1. **Analyze results:**
Open experiments in **Phoenix**, check specific models, and compare **exact matches** with **LLM-as-judge** results.
2. **Understand the issue:**
Once you’ve identified the problem, modify the tool description to address it.
The modification is typically **not straightforward** — you might need to:
- Update the description
- Adjust input arguments
- Add examples or negative examples
According to Anthropic’s Claude documentation, **the most important part is the tool description and explanation**, not the examples.
3. **Iterate experimentally:**
The path is not always clear and usually requires experimentation.
Once you’re happy with your updates, **re-run the experiment**.
4. **Fast iteration:**
For faster testing:
- Select a **subset of the test data**
- Focus on **models that perform poorly**
Once you fix the problem for one model and data subset, **run it on the complete dataset and across different models.**
⚠️ Be aware that fixing one example might break another.
---
## Practical debugging steps
This process is **trial and error**, but following these steps has proven effective:
- **Focus on exact tool match first.**
If the exact match fails, it’s easier to debug and track.
LLM-judge comparisons are much harder to interpret and may be inaccurate.
- **Update one tool at a time.**
Changing multiple tools simultaneously is untraceable and leads to confusion.

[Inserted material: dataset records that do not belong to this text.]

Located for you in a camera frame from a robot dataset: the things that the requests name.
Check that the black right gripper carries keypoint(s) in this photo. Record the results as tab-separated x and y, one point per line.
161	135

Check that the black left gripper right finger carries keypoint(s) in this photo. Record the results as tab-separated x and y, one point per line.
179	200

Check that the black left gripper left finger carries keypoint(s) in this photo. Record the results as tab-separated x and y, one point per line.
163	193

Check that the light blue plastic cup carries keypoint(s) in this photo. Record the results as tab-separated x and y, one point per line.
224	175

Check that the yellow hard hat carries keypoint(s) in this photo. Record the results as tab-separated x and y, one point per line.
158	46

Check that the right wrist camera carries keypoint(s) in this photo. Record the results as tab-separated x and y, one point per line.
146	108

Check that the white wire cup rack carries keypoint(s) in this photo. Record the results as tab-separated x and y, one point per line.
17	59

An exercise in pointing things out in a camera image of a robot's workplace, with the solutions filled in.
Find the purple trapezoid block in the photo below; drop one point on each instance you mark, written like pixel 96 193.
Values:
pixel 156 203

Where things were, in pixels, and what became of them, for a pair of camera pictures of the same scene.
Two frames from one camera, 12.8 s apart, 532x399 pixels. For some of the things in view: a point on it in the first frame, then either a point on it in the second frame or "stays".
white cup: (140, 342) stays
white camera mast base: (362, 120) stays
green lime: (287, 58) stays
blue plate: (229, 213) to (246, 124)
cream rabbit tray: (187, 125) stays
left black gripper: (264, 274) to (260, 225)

- **Debug tools individually, but keep global stability in mind.**
Ensure changes don’t break other tools.
- **If even one tool consistently fails,** the model might struggle to understand the tool, or your test cases may be incorrect.
- **Isolate during testing:**
When improving a single tool, **enable only that tool** and make sure all use cases pass with just this tool active.

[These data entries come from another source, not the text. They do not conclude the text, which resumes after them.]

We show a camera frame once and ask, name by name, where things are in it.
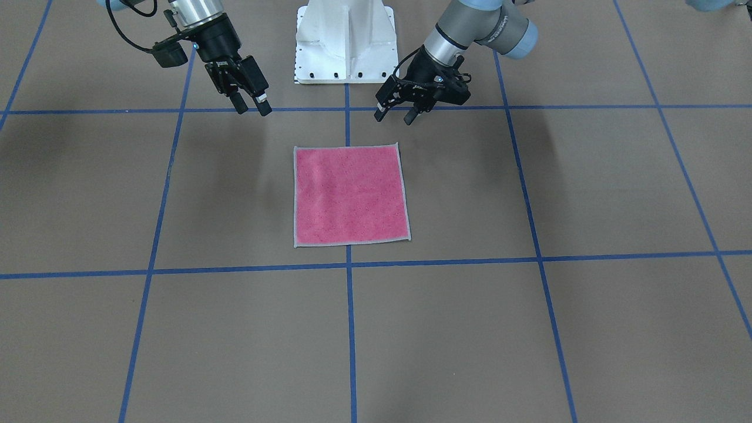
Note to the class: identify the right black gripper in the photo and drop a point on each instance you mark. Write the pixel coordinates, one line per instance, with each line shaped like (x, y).
(216, 43)

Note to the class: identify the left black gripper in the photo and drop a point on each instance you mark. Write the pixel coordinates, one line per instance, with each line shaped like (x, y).
(427, 76)

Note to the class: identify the pink and grey towel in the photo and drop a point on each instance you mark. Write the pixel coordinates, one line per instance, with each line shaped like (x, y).
(349, 195)

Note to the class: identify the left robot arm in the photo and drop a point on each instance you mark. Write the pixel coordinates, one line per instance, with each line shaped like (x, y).
(579, 55)

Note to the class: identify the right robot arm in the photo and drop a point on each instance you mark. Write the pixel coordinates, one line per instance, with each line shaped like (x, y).
(185, 17)

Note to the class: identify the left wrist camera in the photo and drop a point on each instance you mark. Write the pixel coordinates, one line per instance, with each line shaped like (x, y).
(453, 92)

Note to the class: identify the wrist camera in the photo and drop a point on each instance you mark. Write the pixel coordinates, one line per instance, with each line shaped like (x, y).
(169, 54)
(453, 92)

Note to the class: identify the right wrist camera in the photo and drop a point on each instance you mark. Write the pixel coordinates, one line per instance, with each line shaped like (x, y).
(169, 54)

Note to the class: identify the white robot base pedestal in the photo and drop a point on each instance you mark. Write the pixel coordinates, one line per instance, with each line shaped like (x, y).
(339, 42)

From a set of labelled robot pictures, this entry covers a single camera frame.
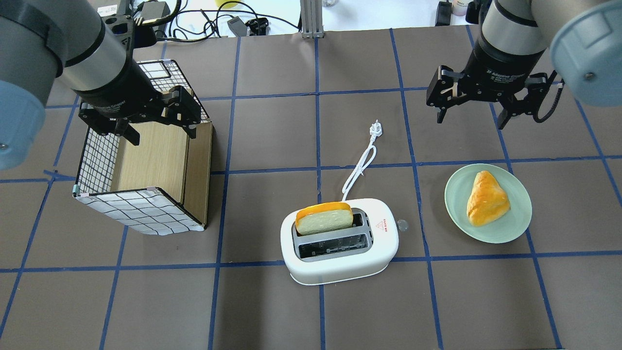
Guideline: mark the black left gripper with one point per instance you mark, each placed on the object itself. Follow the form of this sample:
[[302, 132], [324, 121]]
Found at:
[[127, 90]]

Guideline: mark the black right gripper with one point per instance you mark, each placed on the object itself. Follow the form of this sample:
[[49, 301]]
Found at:
[[498, 69]]

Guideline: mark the white toaster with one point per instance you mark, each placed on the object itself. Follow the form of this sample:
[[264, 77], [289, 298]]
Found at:
[[360, 251]]

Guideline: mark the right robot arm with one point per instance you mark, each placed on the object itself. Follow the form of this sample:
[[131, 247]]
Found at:
[[524, 45]]

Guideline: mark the toast slice in toaster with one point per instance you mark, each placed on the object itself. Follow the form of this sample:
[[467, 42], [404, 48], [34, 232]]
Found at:
[[325, 217]]

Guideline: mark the golden triangular pastry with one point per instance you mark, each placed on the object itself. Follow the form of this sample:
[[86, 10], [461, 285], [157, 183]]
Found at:
[[488, 201]]

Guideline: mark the light green plate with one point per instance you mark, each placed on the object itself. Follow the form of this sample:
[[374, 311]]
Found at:
[[505, 229]]

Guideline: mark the black power adapter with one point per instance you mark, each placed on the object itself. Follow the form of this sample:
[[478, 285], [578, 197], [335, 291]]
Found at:
[[238, 27]]

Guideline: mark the aluminium frame post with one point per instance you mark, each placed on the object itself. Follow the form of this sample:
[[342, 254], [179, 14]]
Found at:
[[311, 19]]

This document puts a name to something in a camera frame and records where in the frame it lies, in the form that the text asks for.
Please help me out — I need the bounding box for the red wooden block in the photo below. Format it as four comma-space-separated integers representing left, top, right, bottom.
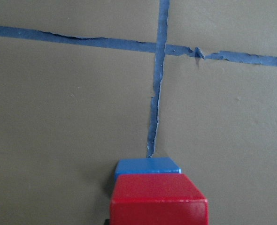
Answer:
110, 173, 209, 225

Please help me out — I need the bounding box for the blue wooden block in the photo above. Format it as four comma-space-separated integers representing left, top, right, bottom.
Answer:
115, 157, 182, 181

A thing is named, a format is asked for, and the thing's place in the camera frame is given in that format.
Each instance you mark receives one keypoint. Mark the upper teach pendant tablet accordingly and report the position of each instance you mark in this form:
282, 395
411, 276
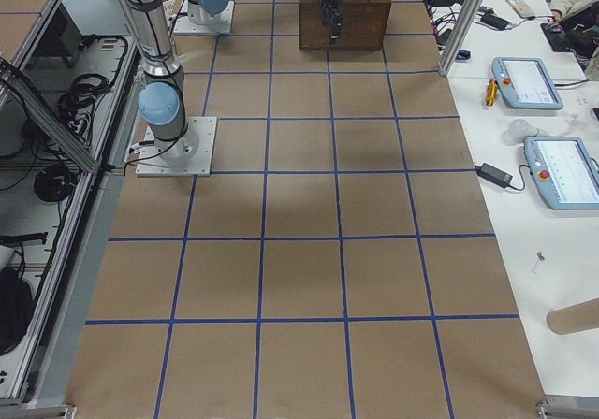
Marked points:
525, 83

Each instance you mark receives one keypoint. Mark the gold cylindrical tool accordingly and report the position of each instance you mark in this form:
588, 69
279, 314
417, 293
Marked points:
491, 93

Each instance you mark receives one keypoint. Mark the black power adapter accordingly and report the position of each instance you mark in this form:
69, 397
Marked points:
494, 175

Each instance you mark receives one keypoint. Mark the white light bulb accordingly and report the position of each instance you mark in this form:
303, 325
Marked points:
518, 130

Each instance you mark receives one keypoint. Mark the lower teach pendant tablet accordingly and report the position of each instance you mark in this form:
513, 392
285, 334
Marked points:
563, 172

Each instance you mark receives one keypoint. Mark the teach pendant tablet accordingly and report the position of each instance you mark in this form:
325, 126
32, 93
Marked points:
563, 172
525, 83

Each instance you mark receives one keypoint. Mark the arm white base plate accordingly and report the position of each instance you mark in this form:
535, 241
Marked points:
190, 155
183, 25

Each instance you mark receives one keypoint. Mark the aluminium frame post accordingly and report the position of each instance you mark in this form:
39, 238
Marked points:
460, 31

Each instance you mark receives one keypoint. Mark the dark wooden cabinet box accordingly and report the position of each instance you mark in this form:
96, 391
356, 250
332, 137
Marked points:
364, 23

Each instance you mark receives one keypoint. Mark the small blue black device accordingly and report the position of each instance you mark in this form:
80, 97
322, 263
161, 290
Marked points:
463, 55

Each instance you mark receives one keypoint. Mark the cardboard tube roll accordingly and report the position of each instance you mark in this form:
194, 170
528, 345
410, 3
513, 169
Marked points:
580, 317

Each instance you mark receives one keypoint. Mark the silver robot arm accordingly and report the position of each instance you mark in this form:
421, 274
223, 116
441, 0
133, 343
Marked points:
204, 12
160, 103

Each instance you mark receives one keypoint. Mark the white smartphone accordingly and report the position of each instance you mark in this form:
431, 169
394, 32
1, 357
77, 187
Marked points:
521, 8

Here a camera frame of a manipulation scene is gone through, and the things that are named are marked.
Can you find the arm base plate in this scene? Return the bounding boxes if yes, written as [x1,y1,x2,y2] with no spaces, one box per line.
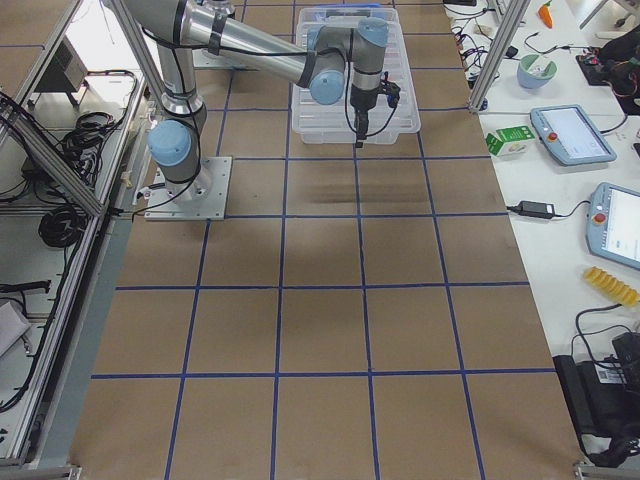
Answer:
[192,49,235,70]
[143,156,233,221]

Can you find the orange carrot toy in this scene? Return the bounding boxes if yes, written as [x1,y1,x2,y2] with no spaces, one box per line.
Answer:
[537,0,554,29]

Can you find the near teach pendant tablet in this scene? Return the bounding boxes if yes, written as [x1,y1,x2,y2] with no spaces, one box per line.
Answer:
[586,182,639,270]

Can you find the far teach pendant tablet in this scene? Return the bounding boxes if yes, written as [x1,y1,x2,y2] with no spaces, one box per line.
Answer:
[529,104,617,166]

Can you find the black power adapter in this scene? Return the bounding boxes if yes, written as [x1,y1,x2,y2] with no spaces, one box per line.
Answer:
[518,200,555,219]

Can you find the yellow ridged toy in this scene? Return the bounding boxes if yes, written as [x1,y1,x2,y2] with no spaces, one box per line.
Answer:
[583,266,639,307]

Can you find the aluminium frame post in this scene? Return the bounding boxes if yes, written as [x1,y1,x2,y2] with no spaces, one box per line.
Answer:
[468,0,530,113]

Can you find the green blue bowl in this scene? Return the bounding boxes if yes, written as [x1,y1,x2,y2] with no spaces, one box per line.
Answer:
[516,54,557,89]

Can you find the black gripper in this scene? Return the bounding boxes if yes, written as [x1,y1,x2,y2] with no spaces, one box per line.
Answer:
[350,92,376,149]

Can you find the teach pendant tablet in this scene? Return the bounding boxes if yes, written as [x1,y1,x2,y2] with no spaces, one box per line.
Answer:
[529,104,617,166]
[586,182,639,270]

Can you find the clear plastic storage box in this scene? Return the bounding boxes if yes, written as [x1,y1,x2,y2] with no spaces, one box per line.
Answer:
[306,7,389,144]

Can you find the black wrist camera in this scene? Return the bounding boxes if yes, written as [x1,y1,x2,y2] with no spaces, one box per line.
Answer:
[378,71,401,109]

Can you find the clear plastic box lid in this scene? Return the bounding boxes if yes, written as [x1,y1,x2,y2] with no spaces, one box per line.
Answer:
[291,8,421,145]

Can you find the green white carton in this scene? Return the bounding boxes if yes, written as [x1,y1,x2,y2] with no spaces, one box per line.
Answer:
[485,125,536,157]

- **Run multiple models after each change.**
Different models may behave differently — verify stability across all.
---
## Evaluation and comparison workflow
Use **Phoenix MCP** to:
- Fetch experiment results
- Compare outcomes
- Identify failure patterns
However, **never use an LLM to automatically fix tool descriptions.**
Always make improvements **manually**, based on your understanding of the problem.
LLMs are very likely to worsen the issue instead of fixing it.
# Tool definition patterns
Based on analysis of [Cursor Agent Tools v1.0](https://raw.githubusercontent.com/x1xhlol/system-prompts-and-models-of-ai-tools/refs/heads/main/Cursor%20Prompts/Agent%20Tools%20v1.0.json), [Lovable Agent Tools](https://github.com/x1xhlol/system-prompts-and-models-of-ai-tools/blob/main/Lovable/Agent%20Tools.json), and [Claude Code Tools](https://github.com/x1xhlol/system-prompts-and-models-of-ai-tools/blob/main/Claude%20Code/claude-code-tools.json):
## Tool description vs parameter description
**Tool description** should contain:
- What the tool does (core functionality)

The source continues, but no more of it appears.